How can we REALLY make a difference with Education?

I believe wholly, that education is the most important system our world has in place. And it’s done a fantastic job so far, creating citizens who are much more capable of making an impact in the world. But it needs updating, just as our ever expanding technologies need new firmware. The world is a changing environment, and we need education that adapts.

Firstly, let’s analyze how our society evolves, what makes us move in different ways. The answer is technology. It is what gives evolution the most momentum, and any number of articles written on new tech could prove evidence for this. More so, think of how far we’ve come since William Wordsworth’s poem on the impacts of industry, London 1802. In two hundred years we’ve moved from disease filled streets and mass poverty to a much cleaner world model… Even if we’ve caused a lot of destruction to our environment in that goal. And technology evolves at an exponential rate, things we thought weren’t possible are becoming a reality, Science Fiction changed to Science Fact. But that puts a responsibility on us as a society to educate our youth to make smart decisions for the greater human future.

All of this and still education seems underfunded and target for budget cuts amidst a struggling economy. It is imperative now more than ever that this change.

What is the real expanse of what technology means? Technology means innovation and innovation applies to more than just engineering. It means new literature, and new art that inspires us. Education has the power to improve the Economy, Morality and Society, but it needs a better model to do so.

So… How can we do education better? We can use the power of the Internet, the power of our expanding technology.

Technology → [Innovation] → Art | Literature | Engineering

The beginnings of this is in K-3 grade education. This is where our roots of learning take place. The basics behind studying science (Scientific Method), Basic Arithmetic (Addition, Subtraction, Multiplication, Division), Reading and Writing (Great emphasis here as reading is what opens up greatly the creative processes), Language (Broad, more than simply English, allow students at a young age to attempt other language programs when beginning to learn language/break down the barrier of miscommunication), and Music/Arts (Broadens social ideas, and early training in theses fields = a lifetime of knowledge). If we provide an online knowledge graph (of skills) for parents to analyze their children’s progress, and make it fun enough for the children to analyze their progress the amount kids can learn in there youth would make a huge difference in the way they view education. We need to inspire learning, not force it.

The way education is currently is actually very close to this model sans a knowledge graph to make it all readily accessible. I argue that we should make a knowledge graph that is available 365 days a year that students grades k-12 can always view. These charts would have a ladder system embedded showing where kids can further apply their knowledge and learn new things. The idea being if they find a niche they really enjoy, they can always access new material for learning rather than wait a whole year for the teacher t0 present the material to them. Allowing for multiple languages to be studied at once allows kids to break the barrier of miscommunication and really learn something they can keep for life. If all students learn the hundreds of different languages in the works… who knows… a new hybrid language may form combining rules. That would be interesting to see! Language can bridge over to new subjects too. Computer programming is largely based on ideas of learning a new language, and hopefully as kids grow up they will want to broaden their minds to encapsulate these growing fields.
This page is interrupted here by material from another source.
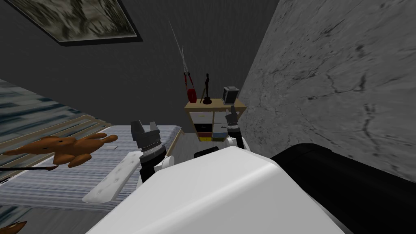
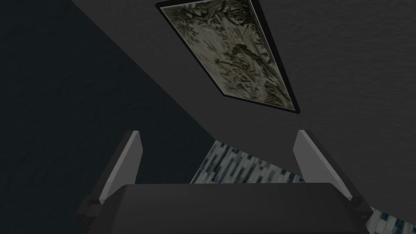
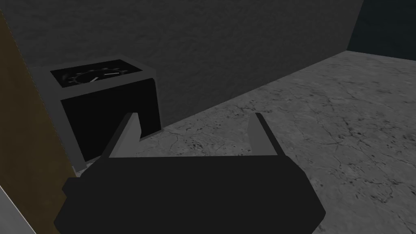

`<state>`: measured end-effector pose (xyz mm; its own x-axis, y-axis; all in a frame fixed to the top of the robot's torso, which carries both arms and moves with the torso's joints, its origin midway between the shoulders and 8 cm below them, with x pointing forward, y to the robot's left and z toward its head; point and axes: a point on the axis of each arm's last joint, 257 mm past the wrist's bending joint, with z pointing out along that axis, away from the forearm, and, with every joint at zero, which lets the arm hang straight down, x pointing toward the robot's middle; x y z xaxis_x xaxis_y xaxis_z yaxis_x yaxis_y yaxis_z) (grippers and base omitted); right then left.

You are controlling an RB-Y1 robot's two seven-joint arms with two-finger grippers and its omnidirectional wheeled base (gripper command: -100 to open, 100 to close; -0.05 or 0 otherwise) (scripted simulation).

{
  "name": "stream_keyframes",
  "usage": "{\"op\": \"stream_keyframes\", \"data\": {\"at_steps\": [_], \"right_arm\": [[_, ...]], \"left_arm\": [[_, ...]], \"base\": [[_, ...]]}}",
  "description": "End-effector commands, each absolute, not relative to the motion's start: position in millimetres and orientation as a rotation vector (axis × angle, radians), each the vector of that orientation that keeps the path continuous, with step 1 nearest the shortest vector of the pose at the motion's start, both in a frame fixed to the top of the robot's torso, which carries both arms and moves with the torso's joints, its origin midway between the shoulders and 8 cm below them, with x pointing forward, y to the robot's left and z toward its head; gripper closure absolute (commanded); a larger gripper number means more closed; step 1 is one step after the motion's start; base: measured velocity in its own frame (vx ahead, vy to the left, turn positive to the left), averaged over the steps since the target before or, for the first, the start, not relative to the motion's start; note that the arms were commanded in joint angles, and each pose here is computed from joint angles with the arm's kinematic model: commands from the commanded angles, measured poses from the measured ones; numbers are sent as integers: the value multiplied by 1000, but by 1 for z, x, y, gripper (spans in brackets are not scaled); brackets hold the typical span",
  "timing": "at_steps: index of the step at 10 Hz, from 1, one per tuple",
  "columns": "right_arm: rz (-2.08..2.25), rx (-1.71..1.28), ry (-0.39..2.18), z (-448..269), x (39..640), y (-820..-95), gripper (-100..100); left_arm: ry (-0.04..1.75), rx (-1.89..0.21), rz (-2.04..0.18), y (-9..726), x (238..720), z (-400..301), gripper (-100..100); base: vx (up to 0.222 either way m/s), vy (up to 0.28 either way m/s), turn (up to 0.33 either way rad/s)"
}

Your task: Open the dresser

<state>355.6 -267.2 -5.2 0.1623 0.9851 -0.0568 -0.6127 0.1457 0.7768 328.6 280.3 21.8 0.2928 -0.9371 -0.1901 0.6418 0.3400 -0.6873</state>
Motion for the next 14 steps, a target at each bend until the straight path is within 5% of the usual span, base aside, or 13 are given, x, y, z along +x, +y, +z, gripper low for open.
{"op": "stream_keyframes", "data": {"at_steps": [1, 9, 10, 14], "right_arm": [[1282, 696, 666, -5, 356, -267, 0], [1282, 696, 666, -5, 356, -267, 0], [1265, 656, 713, -7, 356, -264, -100], [1166, 525, 849, -11, 355, -259, -100]], "left_arm": [[640, -545, -1123, 280, 329, 22, 0], [639, -545, -1123, 280, 329, 22, 0], [639, -545, -1123, 280, 329, 22, 0], [640, -546, -1123, 280, 329, 22, 0]], "base": [[0, 0, 0], [0, 0, 0], [14, 8, -12], [29, 40, -34]]}}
As the student goes through k-12, teachers should push for them to learn more and more as we do today, but from the earliest age all information would be available for them to learn. Let’s push the boundaries of education and see how much students can learn in a small time frame.

What about after k-12? The college years? In our society the level of education we have to learn is always on the rise. It used to be you had to hold a high school diploma to get work. Now, a 4 year degree or a bachelor's program meaning you would enter the workforce at age 22 or 23, now an additional 2 years are needed as we are required to go to Graduate school and obtain a master’s degree. This means entering the workforce at age 25. These numbers are projected to rise even more. But why should education end really? I argue that what college really means is a specialization of what we learn in our k-12 years. And the way college is structured isn’t necessarily pushing us to this end. What I mean is once we get into school, typically we are slowly introduced to our program of intent, while also taking on prerequisites that may not even apply to our study. This makes degrees which could actually take 3 years of fulfilling study for the student (fulfilling because it is what they actually want to be studying) last 4 or more years. All this leads to is more students dropping out of college because they felt the information wasn’t actually designed f0r them. Instead what we should preach is learning a specialty, and perhaps taking on electives to broaden ideas on other fields as all studies are interconnected at some level. Then, maybe a system in place where alumni could return to their schools to help progress other students in their original fields, and also taking on new studies to enhance other areas of their life. There is no reason an art major can’t also be the world’s greatest neurosurgeon. A degree should simply be seen as a certificate of knowledge, and the highest degree of research in a particular field.

Using the internet we can bring down the cost of education to a level all can afford… for life. Students could engage in fulfilling work during their tenure at School. Teachers could become fellow collaborators, and students teachers. Earning a degree could just be one step to a deep web of knowledge and understanding of society.

As this is a wide scramble of ideas, I’m sure I may have left out a thing or two. I’d love to hear other ideas on the subject, arguments to my conclusions, and healthy questioning. Please share!